#### Information shown
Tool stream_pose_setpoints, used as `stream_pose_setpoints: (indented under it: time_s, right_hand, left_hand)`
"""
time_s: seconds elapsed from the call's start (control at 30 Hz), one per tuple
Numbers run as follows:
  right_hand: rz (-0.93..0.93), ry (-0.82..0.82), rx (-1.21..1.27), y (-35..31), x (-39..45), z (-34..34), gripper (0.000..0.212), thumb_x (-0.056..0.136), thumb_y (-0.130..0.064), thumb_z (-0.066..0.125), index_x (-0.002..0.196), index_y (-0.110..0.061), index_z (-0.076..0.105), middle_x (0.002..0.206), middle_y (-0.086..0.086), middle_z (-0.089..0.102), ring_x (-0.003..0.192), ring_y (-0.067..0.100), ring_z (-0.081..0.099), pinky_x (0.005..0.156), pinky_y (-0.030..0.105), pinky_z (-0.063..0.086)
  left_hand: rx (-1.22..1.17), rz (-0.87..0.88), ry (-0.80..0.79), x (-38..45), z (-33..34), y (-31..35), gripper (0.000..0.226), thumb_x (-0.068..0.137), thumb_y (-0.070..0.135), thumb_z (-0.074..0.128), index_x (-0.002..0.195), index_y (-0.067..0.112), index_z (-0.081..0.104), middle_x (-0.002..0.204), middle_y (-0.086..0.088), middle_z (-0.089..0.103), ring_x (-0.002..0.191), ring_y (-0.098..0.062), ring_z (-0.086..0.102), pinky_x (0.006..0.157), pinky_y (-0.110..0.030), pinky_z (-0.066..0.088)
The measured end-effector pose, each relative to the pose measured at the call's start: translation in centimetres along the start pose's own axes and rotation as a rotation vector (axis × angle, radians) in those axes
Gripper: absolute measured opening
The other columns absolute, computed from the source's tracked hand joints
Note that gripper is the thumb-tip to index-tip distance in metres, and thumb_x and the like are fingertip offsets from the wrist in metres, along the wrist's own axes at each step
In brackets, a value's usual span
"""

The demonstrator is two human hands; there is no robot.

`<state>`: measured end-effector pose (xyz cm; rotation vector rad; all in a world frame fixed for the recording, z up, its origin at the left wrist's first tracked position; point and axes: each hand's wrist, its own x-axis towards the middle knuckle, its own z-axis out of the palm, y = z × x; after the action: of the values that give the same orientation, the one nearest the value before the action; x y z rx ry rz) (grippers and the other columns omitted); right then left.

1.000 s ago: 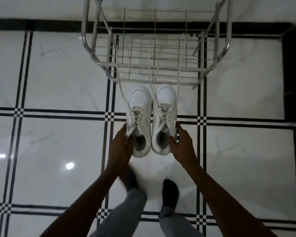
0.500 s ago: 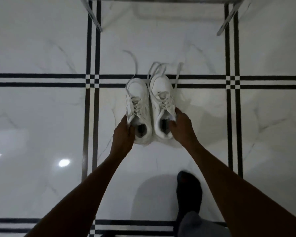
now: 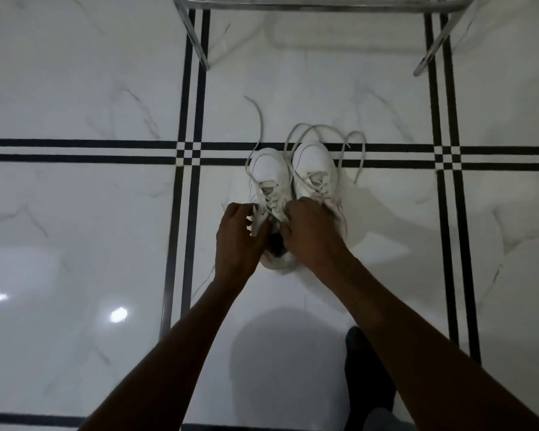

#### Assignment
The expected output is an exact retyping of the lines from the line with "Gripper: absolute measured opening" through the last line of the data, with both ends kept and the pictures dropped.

#### Solution for this problem
Gripper: absolute measured opening
The other columns absolute, computed from the source's tracked hand joints
Note that gripper is the thumb-tip to index-tip distance in metres, and thumb_x and the like are fingertip offsets from the wrist in metres, along the wrist's own axes at each step
In brackets, a value's usual span
"""

The demonstrator is two human hands; there is no robot.

`<state>`: measured end-effector pose (xyz cm; rotation vector rad; all in a world frame fixed for the recording, z up, its origin at the left wrist's first tracked position; point and axes: each hand's wrist, its own x-axis towards the middle knuckle, its own z-axis out of the palm, y = z × x; after the action: of the values that give the same orientation, the one nearest the value before the action; x y z rx ry rz) (grippers and the other columns omitted); right then left.

1.000 s ago: 
0.500 s ago: 
now: 

Nothing else is required to complete this exercise.